The next question is whether enforcing the law will do more harm than good. We already have reports of crops rotting in the fields. We also have potential black eyes like the standoff in Chicago - over a cleaning lady. We have terrorists, gang members, drug smugglers, and murders on the loose - most of them American citizens. Are we to cut back on our efforts to take down the truly dangerous in favor of arresting and deporting all of the fruit-pickers and cleaning ladies who are doing an honest day's work for an honest day's pay?
Both conditions have been met for an amnesty, but is that what Bush even has on the table?
Let's look at what he has to say for himself, not what people like Pat Buchanan, Tom Tancredo, and Michelle Malkin say he is saying.:
I thought the Senate had an interesting approach by saying that if you've been here for five years or less, you're treated one way, and five years or more, you're treated another. It's just an interesting concept that people need to think through about what to do with people that have been here for quite a period of time.
Now, my attitude is this: I think that people ought to be, obviously, here to work on a temporary basis. The definition of temporary will be decided in the halls of Congress.
Secondly, I believe that a person should never be granted automatic citizenship. And let me tell you why I believe that, that if you've been here -- broken the law and have been here working, that it doesn't seem fair to me to say you're automatically a citizen when somebody who has been here legally working is standing in line trying to become a citizen, as well. In other words, there's the line for people. (Applause.)
But what I do think makes sense is that a person ought to be allowed to get in line. In other words, pay a penalty for being here illegally, commit him or herself to learn English, which is part of the American system -- (applause) -- and get in the back of the line. In other words, there is a -- there is a line of people waiting to become legal through the green card process. And it's by nationality. And if you're a citizen here who has been here illegally, you pay a penalty, you learn English, and you get in line, but at the back -- not the front.
Doesn't sound like a free pass to me. Sounds like there is a penalty for breaking the law. It is just not the penalty the hard-liners want. It might be allowing ICE and the Border Patrol to waive the harshest penalties, but it is not an amnesty. Anyone who is calling it an amnesty is being about as honest as Citizens Against Government Waste was when they called the C-130J pork. Bill Clinton's "honesty" when he claimed Republicans wanted to cut Medicare to pay for tax cuts also comes to mind.
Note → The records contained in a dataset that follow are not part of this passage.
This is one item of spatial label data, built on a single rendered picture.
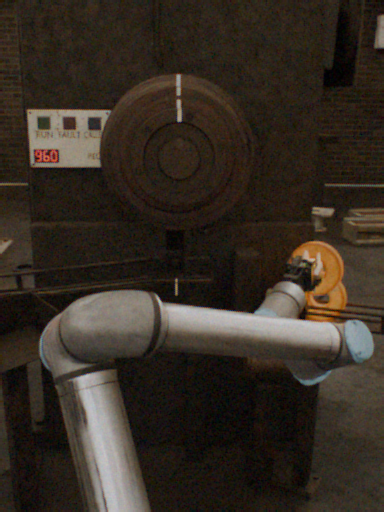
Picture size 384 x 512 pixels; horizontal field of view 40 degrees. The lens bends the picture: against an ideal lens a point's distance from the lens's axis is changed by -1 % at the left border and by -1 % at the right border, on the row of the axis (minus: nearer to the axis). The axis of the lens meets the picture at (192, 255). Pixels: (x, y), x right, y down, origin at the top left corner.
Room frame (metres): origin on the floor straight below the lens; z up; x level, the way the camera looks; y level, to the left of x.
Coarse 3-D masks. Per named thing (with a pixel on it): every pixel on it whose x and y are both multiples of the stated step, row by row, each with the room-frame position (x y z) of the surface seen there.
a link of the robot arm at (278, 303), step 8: (272, 296) 1.20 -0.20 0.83; (280, 296) 1.20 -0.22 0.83; (288, 296) 1.20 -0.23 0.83; (264, 304) 1.18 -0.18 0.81; (272, 304) 1.17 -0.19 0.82; (280, 304) 1.17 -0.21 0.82; (288, 304) 1.18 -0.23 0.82; (296, 304) 1.20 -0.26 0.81; (256, 312) 1.17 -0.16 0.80; (264, 312) 1.14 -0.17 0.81; (272, 312) 1.14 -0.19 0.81; (280, 312) 1.15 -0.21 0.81; (288, 312) 1.16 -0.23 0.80; (296, 312) 1.18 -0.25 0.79
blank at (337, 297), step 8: (336, 288) 1.48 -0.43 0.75; (344, 288) 1.50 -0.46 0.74; (336, 296) 1.48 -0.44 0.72; (344, 296) 1.48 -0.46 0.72; (312, 304) 1.52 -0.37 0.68; (328, 304) 1.50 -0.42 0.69; (336, 304) 1.48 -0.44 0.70; (344, 304) 1.48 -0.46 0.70; (320, 312) 1.51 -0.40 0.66; (328, 312) 1.49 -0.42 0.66; (336, 312) 1.48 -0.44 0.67; (320, 320) 1.51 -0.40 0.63
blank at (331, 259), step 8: (304, 248) 1.44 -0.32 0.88; (312, 248) 1.43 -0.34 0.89; (320, 248) 1.42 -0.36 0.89; (328, 248) 1.41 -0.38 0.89; (312, 256) 1.43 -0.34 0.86; (320, 256) 1.42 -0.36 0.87; (328, 256) 1.41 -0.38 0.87; (336, 256) 1.40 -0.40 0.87; (328, 264) 1.40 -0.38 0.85; (336, 264) 1.39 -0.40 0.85; (328, 272) 1.40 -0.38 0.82; (336, 272) 1.39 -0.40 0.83; (328, 280) 1.40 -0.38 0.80; (336, 280) 1.39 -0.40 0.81; (320, 288) 1.41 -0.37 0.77; (328, 288) 1.40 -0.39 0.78
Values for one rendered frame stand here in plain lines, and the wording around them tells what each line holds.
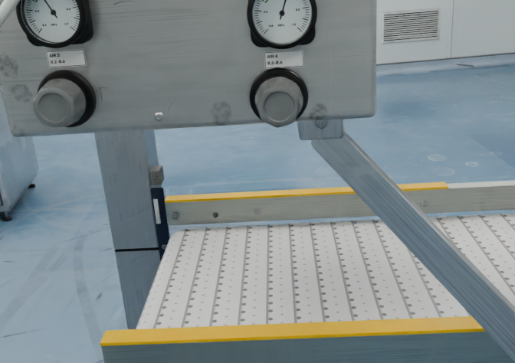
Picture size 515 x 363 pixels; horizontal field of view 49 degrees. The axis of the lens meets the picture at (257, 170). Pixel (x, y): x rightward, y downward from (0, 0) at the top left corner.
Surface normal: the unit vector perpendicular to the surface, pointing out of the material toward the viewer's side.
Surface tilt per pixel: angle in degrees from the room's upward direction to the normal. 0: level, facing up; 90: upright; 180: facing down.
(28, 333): 0
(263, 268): 0
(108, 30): 90
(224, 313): 0
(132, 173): 90
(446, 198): 90
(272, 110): 90
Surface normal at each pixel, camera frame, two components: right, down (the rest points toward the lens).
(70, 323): -0.07, -0.94
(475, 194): -0.03, 0.35
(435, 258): -0.58, 0.27
So, I don't buy the arguments of the hard-liners. Americans shouldn't, either.
1 comment:
It strikes me as a little weird for people to get THIS upset about a misdemeanor if they really, genuinely wouldn't mind the wandering Latinos being here legally.
In the 1980s and 1990s, these people didn't give a hoot about Irish illegal immigrants . . . some of whom had been active in the Provisional Irish Republican Army.